O acórdão é de 28 de Janeiro último, tem um voto de vencido do ex-presidente da secção da Madeira do TdC, João Aveiro Pereira, e ainda não transitou em julgado. Em sede de alegações houve invocação de inconstitucionalidades.

Os demandados ainda invocaram, entre outras coisas, que o diploma de 2010 não só é omisso em relação aos subsídios de férias e de natal como induz em erro ao afirmar que a redução “abrange somente e tão só o vencimento ou remuneração base, não incidindo sobre as despesas de representação ou outros suplementos que venham a ser abonados”.

Também alegaram que actuaram sem consciência da ilicitude do facto e que, pelo menos outras 10 entidades, interpretaram de igual forma o diploma, e também não reduziram em 5% o subsídio de férias e de Natal.

Aliás, as dúvidas levantadas na interpretação diploma (cortar ou não cortar 5%?) foram ao ponto da ex-Secretaria Regional do Plano e Finanças ter tido necessidade de emitir uma circular interpretativa que, ao invés de esclarecer, veio confundir ainda mais.

Alegaram ainda que, face à inexistência de prejuízo para o erário público (porque devolveram as verbas), a não existência de antecedentes por parte dos demandados, a pronta reposição das verbas, a aceitação dos factos e o reduzido montante em causa, sempre seria caso de ser relevada a multa ou isenta a pena.

Contudo, Lisboa não aceitou estes argumentos e manteve a condenação.

“Os Demandados, com experiência em funções dirigentes da Administração Regional podiam ou deviam ter conhecimento das normas relativas à assunção, autorização e pagamento de despesas públicas com vencimentos, em geral e, no caso particular, conheciam ou não podiam deixar de conhecer os artigos 13.º e 14.º do DLR nº 14/2010/M, não só porque lhes era exigível o conhecimento das normas e do direito como também porque estavam transcritos no ofício-circular em análise”, refere o acórdão a que o Funchal Notícias teve acesso.
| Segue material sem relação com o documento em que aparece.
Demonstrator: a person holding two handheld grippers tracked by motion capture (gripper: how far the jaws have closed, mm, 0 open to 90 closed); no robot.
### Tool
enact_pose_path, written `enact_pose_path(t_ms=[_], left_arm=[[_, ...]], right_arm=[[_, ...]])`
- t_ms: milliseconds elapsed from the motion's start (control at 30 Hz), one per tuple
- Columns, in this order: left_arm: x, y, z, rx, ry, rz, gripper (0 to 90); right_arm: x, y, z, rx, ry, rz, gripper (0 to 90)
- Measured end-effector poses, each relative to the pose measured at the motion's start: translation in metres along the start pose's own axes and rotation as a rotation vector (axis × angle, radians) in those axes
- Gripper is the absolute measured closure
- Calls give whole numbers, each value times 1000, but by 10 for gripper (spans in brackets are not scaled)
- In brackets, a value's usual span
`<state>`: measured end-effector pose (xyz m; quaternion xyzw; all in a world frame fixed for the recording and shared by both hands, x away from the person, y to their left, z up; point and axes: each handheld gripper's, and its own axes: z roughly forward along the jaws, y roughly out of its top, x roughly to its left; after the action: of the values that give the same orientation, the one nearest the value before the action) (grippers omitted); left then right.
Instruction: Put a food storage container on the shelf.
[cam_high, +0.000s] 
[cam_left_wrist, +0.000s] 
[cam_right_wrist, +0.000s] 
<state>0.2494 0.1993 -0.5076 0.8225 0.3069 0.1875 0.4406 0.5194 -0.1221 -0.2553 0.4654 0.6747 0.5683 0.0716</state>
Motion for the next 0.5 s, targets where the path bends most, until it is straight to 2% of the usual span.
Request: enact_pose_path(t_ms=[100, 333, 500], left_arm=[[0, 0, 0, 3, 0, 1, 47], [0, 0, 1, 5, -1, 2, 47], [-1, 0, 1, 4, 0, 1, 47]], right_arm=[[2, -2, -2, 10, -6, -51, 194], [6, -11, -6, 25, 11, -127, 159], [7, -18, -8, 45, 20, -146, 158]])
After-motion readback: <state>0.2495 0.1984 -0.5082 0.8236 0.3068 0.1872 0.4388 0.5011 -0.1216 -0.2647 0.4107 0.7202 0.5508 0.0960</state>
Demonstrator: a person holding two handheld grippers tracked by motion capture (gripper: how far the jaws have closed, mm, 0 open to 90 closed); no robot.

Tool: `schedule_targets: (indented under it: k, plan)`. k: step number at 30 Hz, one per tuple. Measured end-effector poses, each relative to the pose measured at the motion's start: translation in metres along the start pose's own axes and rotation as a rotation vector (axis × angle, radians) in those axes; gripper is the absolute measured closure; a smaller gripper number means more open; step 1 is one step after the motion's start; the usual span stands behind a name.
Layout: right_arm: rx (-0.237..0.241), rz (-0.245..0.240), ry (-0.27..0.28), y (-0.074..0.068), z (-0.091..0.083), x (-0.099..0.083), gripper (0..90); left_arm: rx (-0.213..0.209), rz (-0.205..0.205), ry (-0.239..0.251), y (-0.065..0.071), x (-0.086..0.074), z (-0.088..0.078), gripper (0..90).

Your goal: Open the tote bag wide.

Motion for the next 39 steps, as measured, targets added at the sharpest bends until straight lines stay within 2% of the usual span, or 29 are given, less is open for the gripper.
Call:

“A actuação dos Demandados não é própria de um responsável financeiro diligente e cuidadoso na administração e gestão dos dinheiros públicos, o que, necessariamente, determina um juízo de censura e a culpabilidade pela sua actuação negligente”, acrescenta.
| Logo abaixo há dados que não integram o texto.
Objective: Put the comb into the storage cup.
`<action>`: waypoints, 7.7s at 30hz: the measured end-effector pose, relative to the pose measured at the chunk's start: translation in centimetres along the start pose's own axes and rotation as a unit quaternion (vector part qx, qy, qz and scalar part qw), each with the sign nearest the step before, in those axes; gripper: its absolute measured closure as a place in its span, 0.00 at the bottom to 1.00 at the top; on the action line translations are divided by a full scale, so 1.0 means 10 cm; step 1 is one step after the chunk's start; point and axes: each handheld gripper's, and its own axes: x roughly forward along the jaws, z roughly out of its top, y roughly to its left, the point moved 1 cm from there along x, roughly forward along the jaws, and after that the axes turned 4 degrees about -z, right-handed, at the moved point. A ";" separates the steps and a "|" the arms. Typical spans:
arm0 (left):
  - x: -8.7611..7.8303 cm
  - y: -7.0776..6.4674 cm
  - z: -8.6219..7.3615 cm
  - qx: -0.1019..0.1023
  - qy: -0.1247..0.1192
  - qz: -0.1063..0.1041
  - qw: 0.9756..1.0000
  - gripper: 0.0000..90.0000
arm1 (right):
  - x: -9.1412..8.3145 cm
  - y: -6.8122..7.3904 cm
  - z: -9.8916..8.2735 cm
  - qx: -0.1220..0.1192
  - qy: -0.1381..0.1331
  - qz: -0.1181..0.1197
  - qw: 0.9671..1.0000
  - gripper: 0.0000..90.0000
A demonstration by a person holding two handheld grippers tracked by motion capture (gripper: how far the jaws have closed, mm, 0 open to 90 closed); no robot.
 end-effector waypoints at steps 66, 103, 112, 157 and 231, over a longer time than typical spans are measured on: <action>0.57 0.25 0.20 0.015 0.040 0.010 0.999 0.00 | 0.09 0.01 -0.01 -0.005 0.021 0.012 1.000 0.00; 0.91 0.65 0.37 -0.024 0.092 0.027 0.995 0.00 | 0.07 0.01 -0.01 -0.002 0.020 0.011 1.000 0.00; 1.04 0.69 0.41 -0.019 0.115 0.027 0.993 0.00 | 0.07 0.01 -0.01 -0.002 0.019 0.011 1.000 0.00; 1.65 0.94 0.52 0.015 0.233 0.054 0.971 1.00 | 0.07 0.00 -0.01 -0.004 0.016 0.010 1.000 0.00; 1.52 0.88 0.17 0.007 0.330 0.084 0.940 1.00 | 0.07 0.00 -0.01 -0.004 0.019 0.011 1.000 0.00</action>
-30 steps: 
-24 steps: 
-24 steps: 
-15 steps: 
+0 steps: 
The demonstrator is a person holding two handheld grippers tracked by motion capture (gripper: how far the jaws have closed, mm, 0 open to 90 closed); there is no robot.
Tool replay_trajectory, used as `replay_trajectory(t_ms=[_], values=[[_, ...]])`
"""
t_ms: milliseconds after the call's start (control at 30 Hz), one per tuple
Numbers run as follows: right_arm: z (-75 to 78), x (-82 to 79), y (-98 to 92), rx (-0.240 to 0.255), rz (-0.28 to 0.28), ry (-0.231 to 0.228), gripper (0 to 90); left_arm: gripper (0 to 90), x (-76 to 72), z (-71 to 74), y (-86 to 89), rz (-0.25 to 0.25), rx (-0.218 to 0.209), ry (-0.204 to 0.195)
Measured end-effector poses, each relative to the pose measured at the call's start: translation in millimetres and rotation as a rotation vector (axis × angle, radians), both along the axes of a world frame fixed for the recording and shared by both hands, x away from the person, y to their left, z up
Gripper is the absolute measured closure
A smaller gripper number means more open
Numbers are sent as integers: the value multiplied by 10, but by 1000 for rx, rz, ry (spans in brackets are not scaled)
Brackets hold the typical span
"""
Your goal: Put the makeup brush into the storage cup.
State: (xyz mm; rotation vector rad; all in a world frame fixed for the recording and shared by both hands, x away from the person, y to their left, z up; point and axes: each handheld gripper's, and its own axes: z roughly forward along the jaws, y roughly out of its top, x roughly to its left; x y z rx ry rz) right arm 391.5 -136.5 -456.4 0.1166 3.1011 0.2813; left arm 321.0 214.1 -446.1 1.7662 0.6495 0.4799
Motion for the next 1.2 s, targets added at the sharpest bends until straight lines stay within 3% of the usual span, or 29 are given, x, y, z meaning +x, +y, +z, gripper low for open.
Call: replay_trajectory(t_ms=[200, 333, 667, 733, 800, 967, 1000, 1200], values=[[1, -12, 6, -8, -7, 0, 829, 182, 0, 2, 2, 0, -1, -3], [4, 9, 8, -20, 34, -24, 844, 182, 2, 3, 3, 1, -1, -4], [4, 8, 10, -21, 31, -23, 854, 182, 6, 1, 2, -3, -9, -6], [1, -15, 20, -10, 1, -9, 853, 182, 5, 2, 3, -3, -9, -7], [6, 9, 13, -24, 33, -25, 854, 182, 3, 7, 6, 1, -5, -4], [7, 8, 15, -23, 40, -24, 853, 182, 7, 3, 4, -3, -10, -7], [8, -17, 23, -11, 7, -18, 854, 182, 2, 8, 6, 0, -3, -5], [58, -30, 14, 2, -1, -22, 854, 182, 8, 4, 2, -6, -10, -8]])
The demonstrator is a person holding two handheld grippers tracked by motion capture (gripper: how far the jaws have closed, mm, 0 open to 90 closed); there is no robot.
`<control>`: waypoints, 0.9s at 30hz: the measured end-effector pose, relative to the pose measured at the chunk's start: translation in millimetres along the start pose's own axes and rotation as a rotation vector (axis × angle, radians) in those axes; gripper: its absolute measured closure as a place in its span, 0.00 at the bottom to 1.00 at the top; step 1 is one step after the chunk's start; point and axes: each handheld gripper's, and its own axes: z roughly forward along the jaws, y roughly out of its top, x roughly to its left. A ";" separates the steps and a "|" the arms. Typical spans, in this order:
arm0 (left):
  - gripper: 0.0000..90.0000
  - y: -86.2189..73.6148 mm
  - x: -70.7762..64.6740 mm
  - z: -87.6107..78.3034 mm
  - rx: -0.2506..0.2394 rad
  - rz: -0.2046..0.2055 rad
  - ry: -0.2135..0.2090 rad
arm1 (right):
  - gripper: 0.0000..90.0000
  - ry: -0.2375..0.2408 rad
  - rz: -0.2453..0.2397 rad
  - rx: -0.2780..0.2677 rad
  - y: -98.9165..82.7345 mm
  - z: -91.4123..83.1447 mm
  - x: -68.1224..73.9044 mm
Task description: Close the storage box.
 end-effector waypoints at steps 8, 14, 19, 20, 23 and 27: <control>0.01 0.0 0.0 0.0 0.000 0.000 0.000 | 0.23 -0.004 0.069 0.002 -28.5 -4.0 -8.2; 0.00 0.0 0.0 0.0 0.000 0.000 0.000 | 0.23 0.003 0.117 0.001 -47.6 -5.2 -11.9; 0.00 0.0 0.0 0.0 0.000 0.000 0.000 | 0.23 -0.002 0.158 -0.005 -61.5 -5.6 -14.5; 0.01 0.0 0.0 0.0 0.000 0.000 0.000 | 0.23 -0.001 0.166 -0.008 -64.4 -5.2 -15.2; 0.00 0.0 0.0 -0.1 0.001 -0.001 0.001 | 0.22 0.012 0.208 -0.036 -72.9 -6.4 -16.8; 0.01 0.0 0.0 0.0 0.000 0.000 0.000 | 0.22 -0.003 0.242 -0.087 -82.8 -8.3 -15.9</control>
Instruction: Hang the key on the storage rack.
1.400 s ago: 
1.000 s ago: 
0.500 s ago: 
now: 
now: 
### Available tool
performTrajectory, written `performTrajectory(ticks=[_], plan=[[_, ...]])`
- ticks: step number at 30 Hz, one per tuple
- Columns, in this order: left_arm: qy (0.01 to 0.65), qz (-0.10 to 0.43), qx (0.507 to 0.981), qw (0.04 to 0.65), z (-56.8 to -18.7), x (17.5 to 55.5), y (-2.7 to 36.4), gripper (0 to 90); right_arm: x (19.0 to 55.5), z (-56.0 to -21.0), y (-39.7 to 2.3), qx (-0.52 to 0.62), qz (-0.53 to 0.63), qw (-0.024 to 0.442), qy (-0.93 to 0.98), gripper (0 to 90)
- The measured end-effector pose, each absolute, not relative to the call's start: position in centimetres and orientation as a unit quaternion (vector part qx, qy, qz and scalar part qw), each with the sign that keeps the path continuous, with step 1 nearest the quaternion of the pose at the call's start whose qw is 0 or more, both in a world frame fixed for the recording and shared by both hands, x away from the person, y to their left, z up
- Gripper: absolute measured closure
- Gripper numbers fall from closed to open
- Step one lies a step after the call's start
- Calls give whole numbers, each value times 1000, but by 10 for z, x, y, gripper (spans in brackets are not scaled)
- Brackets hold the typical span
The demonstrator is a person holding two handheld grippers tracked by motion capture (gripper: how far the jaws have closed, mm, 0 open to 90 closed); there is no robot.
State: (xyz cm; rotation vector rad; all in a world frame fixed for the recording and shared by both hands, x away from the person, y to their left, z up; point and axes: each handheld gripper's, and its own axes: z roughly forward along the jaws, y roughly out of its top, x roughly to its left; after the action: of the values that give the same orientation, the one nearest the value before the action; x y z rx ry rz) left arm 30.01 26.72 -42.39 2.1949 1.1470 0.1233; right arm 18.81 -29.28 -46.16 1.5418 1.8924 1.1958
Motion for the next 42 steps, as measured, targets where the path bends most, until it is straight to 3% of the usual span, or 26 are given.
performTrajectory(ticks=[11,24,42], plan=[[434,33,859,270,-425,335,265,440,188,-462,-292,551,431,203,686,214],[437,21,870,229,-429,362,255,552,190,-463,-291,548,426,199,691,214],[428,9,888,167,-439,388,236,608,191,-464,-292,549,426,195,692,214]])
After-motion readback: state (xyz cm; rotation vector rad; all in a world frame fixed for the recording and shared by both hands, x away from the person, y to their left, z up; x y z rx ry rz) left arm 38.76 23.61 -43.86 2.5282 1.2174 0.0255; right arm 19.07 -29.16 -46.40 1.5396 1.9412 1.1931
A título de curiosidade, a sentença proferida na 1.ª instância fundamentou a decisão condenatória dos demandados na circunstância dos inicialmente demandados, Rui Nóbrega e João Afonso de Almeida (ex-administradores da Empresa Jornal da Madeira), terem procedido ao pagamento voluntário da multa, sendo que a estes, ao contrário dos agora condenados, eram também imputadas infracções financeiras reintegratórias. O pagamento voluntário da multa obnsta ao julgamento.

Recorde-se que, na origem do presente processo, esteve um relatório de 2012 da Inspecção Regional de Finanças sobre o controlo da obrigação de redução de vencimentos na função pública em 2010.